▸ **Exercise description**
The answer should consist of each line from the data below that includes "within".
***** Source data *****
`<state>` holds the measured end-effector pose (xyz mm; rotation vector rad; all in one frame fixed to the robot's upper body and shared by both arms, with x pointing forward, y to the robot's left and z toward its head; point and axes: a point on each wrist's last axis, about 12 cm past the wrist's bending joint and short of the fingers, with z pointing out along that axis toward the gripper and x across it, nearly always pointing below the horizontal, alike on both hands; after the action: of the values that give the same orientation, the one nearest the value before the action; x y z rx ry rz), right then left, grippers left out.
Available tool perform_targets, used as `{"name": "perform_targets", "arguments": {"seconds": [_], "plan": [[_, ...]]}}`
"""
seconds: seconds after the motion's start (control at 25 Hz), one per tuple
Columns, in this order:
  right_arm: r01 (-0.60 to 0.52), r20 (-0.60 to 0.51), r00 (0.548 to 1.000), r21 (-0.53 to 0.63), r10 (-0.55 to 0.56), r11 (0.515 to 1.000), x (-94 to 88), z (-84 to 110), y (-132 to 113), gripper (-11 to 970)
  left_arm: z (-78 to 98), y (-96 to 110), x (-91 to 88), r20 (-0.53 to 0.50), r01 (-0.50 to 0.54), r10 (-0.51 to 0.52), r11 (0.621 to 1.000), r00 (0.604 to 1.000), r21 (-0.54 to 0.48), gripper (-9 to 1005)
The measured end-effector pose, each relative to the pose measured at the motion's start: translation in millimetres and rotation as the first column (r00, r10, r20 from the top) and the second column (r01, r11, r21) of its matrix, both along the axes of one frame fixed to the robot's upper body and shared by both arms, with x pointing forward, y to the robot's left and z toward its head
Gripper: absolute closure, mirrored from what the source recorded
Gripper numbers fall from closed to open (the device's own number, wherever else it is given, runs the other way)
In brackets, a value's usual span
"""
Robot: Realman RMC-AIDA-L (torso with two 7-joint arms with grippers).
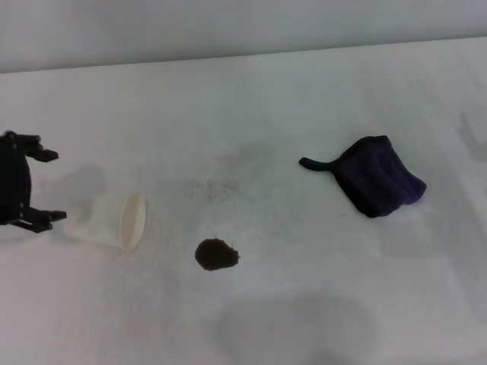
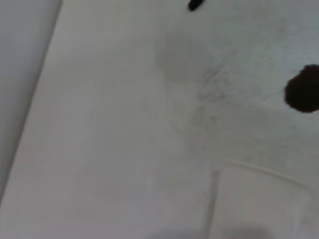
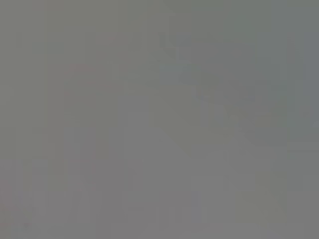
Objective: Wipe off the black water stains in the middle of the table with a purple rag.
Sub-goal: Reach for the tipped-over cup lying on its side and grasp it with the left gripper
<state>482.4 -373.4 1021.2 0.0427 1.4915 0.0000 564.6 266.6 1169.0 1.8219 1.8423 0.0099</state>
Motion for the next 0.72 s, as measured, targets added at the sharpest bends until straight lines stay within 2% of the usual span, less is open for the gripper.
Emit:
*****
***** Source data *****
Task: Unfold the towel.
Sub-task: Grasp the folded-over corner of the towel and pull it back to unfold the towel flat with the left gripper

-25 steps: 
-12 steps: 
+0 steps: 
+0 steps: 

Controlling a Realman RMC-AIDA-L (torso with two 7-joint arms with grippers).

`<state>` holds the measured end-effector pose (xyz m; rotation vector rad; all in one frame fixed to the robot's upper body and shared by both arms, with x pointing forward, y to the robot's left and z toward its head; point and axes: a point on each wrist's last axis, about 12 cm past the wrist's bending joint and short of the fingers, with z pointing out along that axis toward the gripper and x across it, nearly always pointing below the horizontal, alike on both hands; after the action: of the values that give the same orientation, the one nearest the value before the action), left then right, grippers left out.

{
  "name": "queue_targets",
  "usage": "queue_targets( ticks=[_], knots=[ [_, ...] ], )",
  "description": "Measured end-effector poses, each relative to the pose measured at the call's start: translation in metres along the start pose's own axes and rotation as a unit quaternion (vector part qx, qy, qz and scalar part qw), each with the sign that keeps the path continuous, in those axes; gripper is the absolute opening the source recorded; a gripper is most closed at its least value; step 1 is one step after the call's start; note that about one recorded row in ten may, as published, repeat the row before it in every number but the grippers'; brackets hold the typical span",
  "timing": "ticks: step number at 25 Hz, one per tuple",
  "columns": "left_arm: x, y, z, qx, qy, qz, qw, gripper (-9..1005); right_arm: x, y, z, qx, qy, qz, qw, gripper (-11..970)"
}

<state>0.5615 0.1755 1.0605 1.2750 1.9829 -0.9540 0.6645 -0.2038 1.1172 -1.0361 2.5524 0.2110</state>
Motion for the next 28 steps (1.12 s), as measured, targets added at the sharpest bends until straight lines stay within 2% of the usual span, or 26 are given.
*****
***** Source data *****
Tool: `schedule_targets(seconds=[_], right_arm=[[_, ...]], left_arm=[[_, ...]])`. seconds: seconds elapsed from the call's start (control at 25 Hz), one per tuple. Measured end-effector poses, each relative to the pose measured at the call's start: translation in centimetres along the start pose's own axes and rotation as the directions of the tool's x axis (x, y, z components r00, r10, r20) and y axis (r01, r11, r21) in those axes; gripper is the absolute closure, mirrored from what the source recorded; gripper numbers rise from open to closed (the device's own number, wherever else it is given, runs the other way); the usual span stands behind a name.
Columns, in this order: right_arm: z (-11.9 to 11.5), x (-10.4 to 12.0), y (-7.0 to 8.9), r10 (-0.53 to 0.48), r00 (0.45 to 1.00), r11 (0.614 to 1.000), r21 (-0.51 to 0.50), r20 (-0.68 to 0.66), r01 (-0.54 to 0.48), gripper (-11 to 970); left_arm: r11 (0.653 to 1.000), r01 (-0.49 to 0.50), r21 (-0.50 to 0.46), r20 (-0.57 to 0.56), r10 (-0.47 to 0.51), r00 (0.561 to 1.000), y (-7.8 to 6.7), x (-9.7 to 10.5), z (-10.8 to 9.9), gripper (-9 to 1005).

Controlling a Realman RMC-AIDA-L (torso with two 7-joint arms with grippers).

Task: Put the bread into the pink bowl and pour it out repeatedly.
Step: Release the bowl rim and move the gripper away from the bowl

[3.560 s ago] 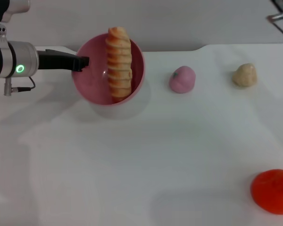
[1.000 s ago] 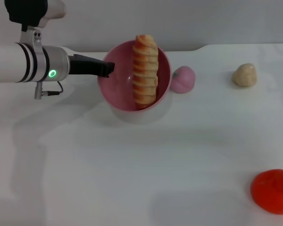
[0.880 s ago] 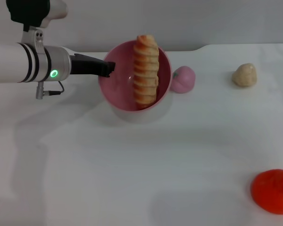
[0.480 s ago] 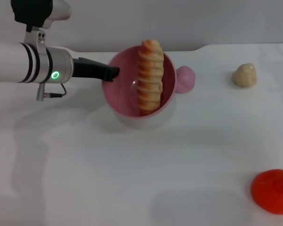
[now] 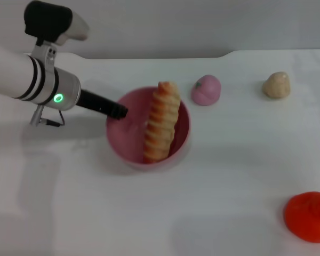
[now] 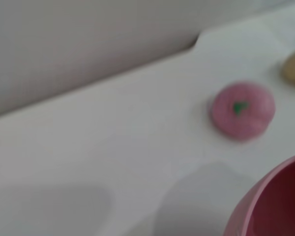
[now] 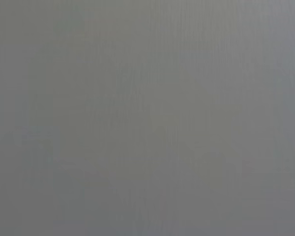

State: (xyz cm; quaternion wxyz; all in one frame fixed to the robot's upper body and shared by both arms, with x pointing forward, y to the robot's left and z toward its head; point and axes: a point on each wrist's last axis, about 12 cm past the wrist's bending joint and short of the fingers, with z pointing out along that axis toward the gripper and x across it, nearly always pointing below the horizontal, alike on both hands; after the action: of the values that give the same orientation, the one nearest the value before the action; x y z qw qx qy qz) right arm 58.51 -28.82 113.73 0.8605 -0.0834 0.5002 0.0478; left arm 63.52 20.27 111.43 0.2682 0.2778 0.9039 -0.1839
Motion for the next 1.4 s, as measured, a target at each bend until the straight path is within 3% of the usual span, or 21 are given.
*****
▸ **Completed exercise**
Motion for the next 0.72 s, as measured, targets added at the sharpest bends until straight lines stay within 2% of the usual span, less is open for the gripper.
Motion for the next 28 steps (1.12 s), as measured, targets added at the sharpest bends until straight lines stay within 2% of the usual span, or 26 are given.
Motion for the next 1.4 s, as measured, a target at each bend until the straight path is within 3% of the usual span, or 21 are given.

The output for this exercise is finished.